** DATA SECTION follows **

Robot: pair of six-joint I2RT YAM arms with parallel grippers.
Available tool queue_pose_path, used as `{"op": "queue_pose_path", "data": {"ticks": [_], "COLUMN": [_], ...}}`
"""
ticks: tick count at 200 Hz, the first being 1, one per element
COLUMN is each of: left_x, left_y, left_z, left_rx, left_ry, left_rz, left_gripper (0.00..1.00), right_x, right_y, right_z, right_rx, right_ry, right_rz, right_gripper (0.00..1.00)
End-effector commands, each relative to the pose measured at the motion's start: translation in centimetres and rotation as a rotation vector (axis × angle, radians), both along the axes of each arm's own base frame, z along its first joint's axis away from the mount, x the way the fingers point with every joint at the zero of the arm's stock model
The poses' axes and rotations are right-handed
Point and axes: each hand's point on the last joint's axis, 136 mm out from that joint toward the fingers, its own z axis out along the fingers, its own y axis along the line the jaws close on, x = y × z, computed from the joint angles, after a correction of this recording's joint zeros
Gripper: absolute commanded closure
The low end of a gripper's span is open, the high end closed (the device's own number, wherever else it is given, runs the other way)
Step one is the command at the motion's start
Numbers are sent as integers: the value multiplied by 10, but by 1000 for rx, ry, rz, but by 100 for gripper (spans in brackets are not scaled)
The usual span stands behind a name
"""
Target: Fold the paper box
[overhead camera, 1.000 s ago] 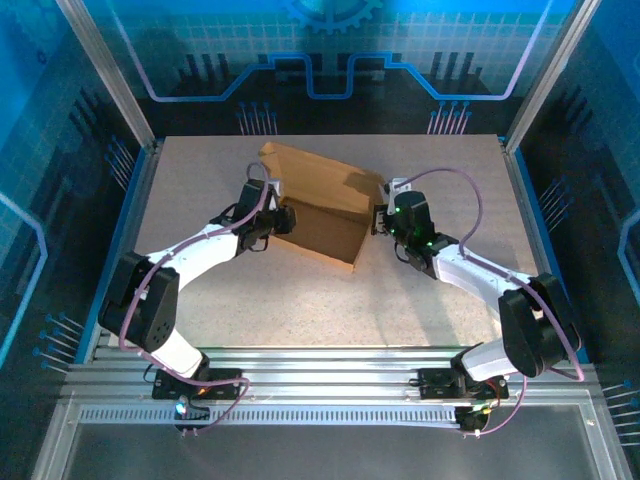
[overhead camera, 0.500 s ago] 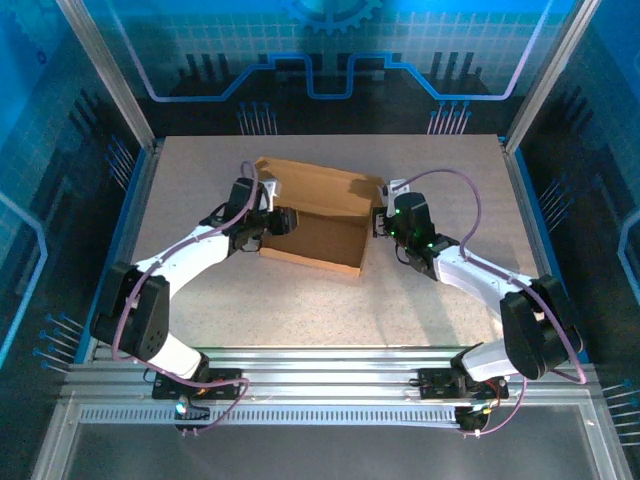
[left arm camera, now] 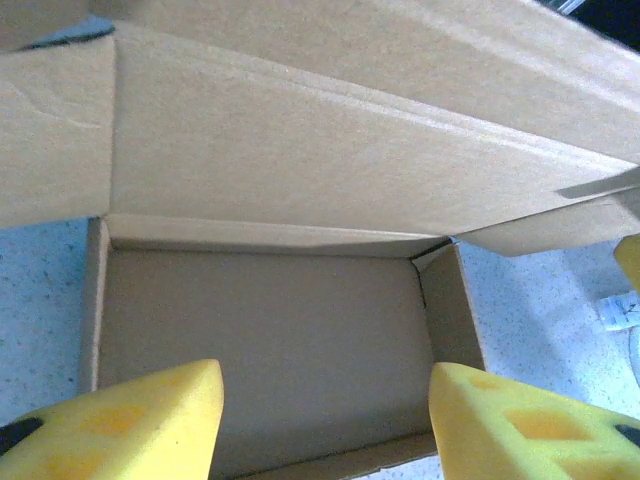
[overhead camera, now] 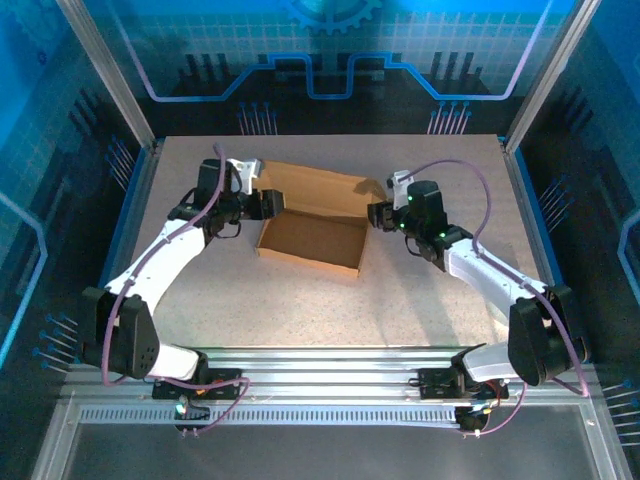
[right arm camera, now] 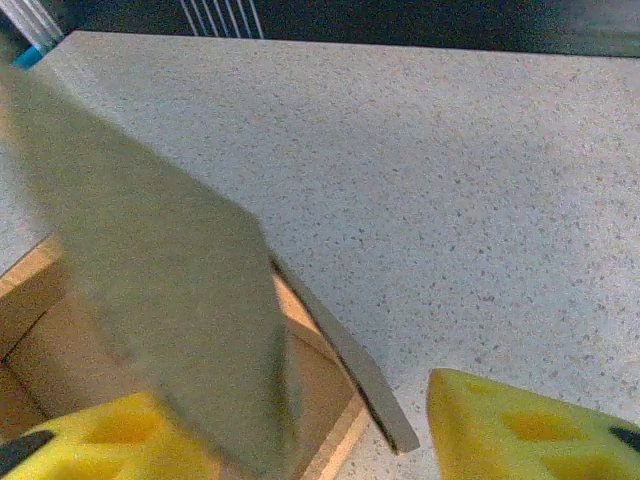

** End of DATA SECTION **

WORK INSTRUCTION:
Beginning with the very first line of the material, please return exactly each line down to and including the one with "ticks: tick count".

FINAL ANSWER:
Robot: pair of six-joint I2RT YAM arms with parallel grippers.
Available tool queue_pose_path, used as `{"op": "queue_pose_path", "data": {"ticks": [_], "COLUMN": [_], ...}}`
"""
ticks: tick count at 200 Hz, the first being 1, one per element

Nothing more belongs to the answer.